■ What is expected ■
Report all lines below with the word "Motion".

■ Source data ■
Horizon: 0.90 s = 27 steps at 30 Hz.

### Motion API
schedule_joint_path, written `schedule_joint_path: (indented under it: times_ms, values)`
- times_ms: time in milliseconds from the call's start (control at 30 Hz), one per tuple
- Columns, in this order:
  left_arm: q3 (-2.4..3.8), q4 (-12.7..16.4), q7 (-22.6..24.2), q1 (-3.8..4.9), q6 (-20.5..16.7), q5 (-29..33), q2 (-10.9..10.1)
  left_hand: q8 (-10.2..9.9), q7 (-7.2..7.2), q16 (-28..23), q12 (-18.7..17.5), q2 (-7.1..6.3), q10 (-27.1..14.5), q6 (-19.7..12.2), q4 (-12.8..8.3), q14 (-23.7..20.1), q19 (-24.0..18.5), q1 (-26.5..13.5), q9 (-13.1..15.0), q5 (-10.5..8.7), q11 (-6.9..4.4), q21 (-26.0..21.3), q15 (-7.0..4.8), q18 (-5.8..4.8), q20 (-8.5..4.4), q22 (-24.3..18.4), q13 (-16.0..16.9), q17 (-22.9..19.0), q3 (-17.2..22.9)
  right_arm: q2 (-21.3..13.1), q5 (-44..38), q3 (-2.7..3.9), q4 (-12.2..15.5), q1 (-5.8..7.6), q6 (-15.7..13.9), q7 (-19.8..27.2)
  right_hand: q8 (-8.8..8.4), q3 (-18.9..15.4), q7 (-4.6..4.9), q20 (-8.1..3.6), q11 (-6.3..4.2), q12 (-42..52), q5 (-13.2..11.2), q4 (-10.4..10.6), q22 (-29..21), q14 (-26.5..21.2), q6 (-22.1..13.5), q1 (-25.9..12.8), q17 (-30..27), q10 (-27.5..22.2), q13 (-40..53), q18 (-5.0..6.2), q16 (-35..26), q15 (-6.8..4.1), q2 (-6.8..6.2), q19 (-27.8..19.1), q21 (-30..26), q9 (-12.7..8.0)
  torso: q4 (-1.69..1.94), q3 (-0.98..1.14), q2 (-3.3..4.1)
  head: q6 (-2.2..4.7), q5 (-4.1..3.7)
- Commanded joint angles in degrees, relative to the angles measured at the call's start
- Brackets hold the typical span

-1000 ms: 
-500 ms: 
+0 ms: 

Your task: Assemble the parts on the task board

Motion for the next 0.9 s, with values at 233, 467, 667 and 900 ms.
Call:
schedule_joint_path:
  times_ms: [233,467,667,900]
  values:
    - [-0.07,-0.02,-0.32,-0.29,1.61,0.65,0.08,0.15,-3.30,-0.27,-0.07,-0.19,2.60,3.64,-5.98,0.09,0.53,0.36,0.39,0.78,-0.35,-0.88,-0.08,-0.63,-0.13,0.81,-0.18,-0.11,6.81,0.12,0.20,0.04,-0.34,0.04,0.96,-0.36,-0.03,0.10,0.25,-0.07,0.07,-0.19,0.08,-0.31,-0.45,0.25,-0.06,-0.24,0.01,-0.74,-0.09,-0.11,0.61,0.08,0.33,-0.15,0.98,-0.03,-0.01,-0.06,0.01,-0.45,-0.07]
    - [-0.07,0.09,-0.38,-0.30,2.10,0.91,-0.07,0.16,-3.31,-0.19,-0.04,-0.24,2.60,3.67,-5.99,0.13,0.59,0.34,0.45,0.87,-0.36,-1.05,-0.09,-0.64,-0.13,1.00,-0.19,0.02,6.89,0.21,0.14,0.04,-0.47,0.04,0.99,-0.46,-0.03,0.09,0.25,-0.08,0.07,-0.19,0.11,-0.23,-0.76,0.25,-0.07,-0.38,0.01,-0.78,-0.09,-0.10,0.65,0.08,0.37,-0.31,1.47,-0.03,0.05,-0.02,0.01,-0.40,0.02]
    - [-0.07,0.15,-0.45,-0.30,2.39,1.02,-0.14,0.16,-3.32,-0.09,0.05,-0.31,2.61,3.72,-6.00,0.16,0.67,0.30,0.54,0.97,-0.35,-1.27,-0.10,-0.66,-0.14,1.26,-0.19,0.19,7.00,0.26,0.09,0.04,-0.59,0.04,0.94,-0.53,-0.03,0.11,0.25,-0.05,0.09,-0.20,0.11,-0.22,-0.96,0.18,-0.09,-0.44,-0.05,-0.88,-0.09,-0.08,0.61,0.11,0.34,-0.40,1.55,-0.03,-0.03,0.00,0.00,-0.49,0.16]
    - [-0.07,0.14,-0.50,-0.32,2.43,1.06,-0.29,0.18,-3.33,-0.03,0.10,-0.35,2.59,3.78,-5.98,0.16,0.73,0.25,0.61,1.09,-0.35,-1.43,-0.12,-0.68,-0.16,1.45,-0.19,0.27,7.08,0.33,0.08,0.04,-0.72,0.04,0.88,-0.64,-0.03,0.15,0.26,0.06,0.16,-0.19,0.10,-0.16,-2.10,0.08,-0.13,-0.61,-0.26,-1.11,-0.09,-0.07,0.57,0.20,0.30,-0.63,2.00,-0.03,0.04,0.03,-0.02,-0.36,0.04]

■ Exercise response ■
### Motion API
Motion for the next 0.9 s, with values at 233, 467, 667 and 900 ms.

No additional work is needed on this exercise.